Min-Wise Samplers

Ver. 1.0.0 (2023-04-16)

This module provides a ready-to-use stream sampler class SamplerMinWise, in which a set of instances is classified as one cluster and each of them is weighted with a random uniform value from 0 to 1. The smallest weighted instance in the cluster is not omitted, while the other is omitted. This algorithm is proposed by Suman Nath, et al.

class mlpro.bf.streams.samplers.min_wise.SamplerMinWise(p_num_instances: int = 0, p_cluster_size: float = 1, p_seed: int = 0)

Bases: Sampler

A ready-to-use class for data streams with min-wise sampler. This object can be used in Stream.

Parameters:
  • p_num_instances (int) – Number of instances. This parameter has no affect in this sampler method. Default = 0.

  • p_cluster_size (int) – Number of instances in a cluster. Default = 10.

  • p_seed (int) – Random seeding. Default = 0.

C_TYPE = 'Min-Wise Sampler'
C_SCIREF_TYPE_PROCEEDINGS = 'Proceedings'
C_SCIREF_TYPE = 'Proceedings'
C_SCIREF_AUTHOR = 'Suman Nath, Phillip B. Gibbons, Srinivasan Seshan, and Zachary R. Anderson'
C_SCIREF_TITLE = 'Synopsis Diffusion for Robust Aggregation in Sensor Networks'
C_SCIREF_YEAR = '2004'
C_SCIREF_ISBN = '1581138792'
C_SCIREF_PUBLISHER = 'Association for Computing Machinery'
C_SCIREF_URL = 'https://doi.org/10.1145/1031495.1031525'
C_SCIREF_DOI = '10.1145/1031495.1031525'
C_SCIREF_BOOKTITLE = 'Proceedings of the 2nd International Conference on Embedded Networked Sensor Systems'
C_SCIREF_PAGES = '250–262'
reset()

A method to reset the sampler’s settings.

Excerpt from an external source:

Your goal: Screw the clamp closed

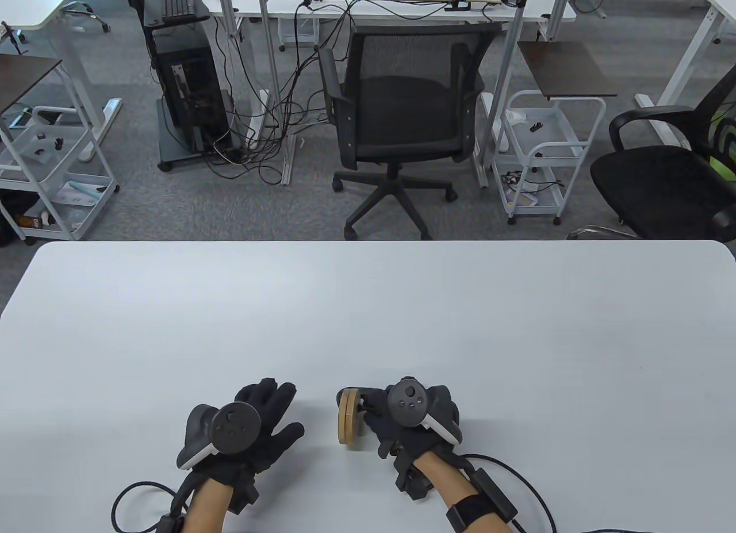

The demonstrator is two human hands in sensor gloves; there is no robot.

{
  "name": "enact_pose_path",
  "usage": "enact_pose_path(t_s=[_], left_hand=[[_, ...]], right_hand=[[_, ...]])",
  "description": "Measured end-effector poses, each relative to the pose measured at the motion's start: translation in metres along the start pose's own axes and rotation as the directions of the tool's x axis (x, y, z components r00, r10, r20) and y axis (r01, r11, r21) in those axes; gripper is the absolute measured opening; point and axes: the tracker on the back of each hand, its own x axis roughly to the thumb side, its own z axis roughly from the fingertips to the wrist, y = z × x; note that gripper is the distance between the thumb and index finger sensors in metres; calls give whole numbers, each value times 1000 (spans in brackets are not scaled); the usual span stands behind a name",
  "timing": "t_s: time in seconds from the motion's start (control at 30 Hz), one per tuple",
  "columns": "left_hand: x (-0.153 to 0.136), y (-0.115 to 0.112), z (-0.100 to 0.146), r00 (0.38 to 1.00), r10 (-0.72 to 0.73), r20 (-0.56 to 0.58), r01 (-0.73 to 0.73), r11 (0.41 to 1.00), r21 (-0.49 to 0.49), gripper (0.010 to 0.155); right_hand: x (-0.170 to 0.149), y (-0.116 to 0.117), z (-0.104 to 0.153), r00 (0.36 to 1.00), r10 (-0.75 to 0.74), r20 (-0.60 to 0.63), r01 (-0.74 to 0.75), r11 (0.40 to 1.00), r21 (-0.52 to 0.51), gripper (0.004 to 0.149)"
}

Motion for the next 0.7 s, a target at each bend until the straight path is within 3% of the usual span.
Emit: enact_pose_path(t_s=[0.4,0.53,0.7], left_hand=[[-7,-5,-1,999,37,-16,-37,998,-52,79],[-12,-6,-2,998,44,-34,-47,997,-66,80],[-14,-8,-4,998,45,-50,-50,993,-103,80]], right_hand=[[-4,-1,3,1000,-19,11,19,999,29,62],[-6,-16,14,994,-59,88,64,997,-52,66],[-16,-43,33,987,-24,160,33,998,-53,77]])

_omit_instance(p_inst: Instance) bool

A custom method to filter any incoming instances, which is being called by omit_instance() method.

Parameters:

p_inst (Instance) – An input instance to be filtered.

Returns:

False means the input instance is not omitted, otherwise True.

Return type:

bool